■ WHAT NEEDS TO BE DONE
The reply should be an exact repeat of the listing, with no pictures in it.

AVAILABLE DATA Start Marker

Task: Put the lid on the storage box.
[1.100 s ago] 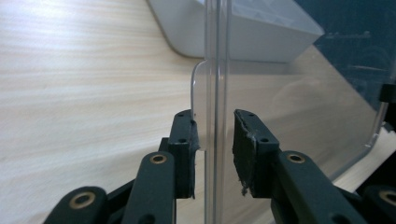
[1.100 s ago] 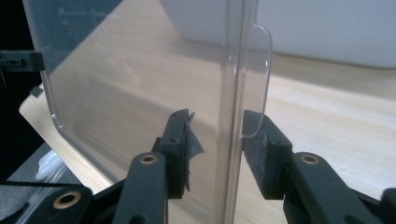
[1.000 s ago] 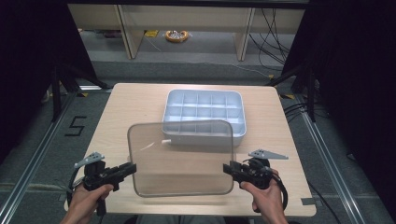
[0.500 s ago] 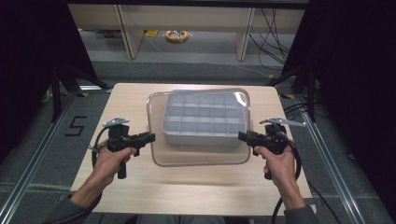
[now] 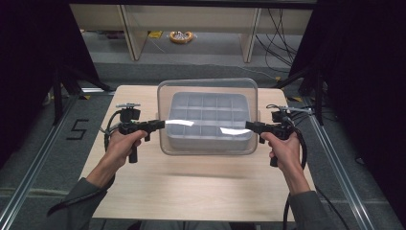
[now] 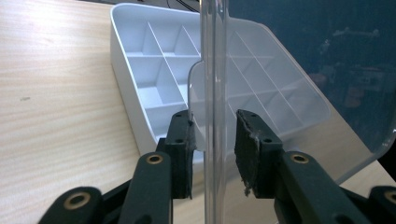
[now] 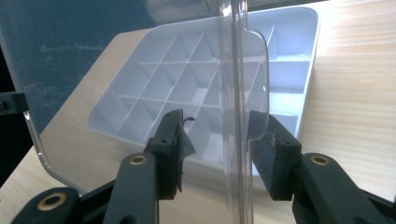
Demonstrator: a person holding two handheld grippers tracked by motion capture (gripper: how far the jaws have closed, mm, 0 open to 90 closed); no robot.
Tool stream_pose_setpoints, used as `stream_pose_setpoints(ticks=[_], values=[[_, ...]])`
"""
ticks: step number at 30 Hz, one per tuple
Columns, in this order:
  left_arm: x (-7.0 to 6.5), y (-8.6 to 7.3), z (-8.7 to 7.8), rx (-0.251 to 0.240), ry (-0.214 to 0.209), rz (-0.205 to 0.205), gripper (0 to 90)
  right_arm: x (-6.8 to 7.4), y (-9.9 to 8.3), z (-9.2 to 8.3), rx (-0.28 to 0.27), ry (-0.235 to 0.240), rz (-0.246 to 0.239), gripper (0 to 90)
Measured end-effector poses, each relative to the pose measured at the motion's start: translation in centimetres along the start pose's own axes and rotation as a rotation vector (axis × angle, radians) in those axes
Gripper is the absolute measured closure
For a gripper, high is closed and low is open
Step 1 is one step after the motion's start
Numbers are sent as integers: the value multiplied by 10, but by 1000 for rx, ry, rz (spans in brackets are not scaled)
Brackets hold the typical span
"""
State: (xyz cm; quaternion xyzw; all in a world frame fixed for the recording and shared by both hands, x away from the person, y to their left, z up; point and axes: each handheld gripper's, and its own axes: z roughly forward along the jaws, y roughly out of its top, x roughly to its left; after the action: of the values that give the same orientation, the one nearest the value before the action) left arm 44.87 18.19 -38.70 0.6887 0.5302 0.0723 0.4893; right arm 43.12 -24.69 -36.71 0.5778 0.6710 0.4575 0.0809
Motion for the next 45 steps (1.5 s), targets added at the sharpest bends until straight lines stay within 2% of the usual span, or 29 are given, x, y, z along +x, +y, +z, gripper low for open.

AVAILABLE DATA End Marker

■ THE ANSWER
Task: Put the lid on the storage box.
[1.100 s ago] 
[1.100 s ago] 
[1.000 s ago] 
[0.500 s ago] 
[now] 
[now] 
[now] 
Demonstrator: a person holding two handheld grippers tracked by motion capture (gripper: how far the jaws have closed, mm, 0 open to 90 closed); no robot.
Tool stream_pose_setpoints, used as `stream_pose_setpoints(ticks=[_], values=[[_, ...]])`
"""
ticks: step number at 30 Hz, one per tuple
Columns, in this order:
  left_arm: x (-7.0 to 6.5), y (-8.6 to 7.3), z (-8.7 to 7.8), rx (-0.251 to 0.240), ry (-0.214 to 0.209), rz (-0.205 to 0.205), gripper (0 to 90)
  right_arm: x (-6.8 to 7.4), y (-9.9 to 8.3), z (-9.2 to 8.3), rx (-0.28 to 0.27), ry (-0.235 to 0.240), rz (-0.246 to 0.239), gripper (0 to 90)
Measured end-effector poses, each relative to the pose measured at the motion's start: translation in centimetres along the start pose's own axes and rotation as a rotation vector (axis × angle, radians) in those axes
Gripper is the absolute measured closure
For a gripper, high is closed and low is open
Step 1 is one step after the motion's start
Numbers are sent as integers: the value multiplied by 10, but by 1000 for rx, ry, rz (spans in brackets are not scaled)
Brackets hold the typical span
"""
State: (xyz cm; quaternion xyzw; all in a world frame fixed for the recording and shared by both hands, x away from the person, y to their left, z up; point and axes: each handheld gripper's, and its own axes: z roughly forward along the jaws, y roughly out of its top, x roughly to its left; after the action: of the values that give the same orientation, the one nearest the value before the action) left arm 44.87 18.19 -38.70 0.6887 0.5302 0.0723 0.4893; right arm 43.12 -24.69 -36.71 0.5778 0.6710 0.4575 0.0809
Motion for the next 45 steps (1.5 s), targets added at the sharpest bends until straight lines stay within 2% of the usual span, or 29 are given, x, y, z along +x, +y, +z, gripper low for open.

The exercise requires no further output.